## Exercise description
Pull every line with "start" from the material.

## Exercise data
--

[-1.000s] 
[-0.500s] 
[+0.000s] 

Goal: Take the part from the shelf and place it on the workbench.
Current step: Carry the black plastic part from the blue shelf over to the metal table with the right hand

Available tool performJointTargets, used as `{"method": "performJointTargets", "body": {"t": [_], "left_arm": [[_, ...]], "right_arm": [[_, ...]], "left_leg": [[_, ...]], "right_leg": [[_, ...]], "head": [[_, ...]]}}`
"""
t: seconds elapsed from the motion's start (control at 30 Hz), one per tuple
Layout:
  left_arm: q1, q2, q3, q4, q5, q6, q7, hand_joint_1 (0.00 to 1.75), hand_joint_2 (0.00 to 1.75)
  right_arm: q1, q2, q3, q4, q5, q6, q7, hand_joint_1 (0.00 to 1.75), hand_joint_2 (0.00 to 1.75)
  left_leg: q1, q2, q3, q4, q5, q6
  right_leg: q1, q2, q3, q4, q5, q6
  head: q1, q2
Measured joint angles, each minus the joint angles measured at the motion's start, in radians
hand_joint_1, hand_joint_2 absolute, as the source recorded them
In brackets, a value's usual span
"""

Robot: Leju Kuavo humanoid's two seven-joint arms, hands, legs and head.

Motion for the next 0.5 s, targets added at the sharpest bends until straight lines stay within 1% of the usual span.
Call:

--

## Exercise response
t: seconds elapsed from the motion's start (control at 30 Hz), one per tuple
Measured joint angles, each minus the joint angles measured at the motion's start, in radians

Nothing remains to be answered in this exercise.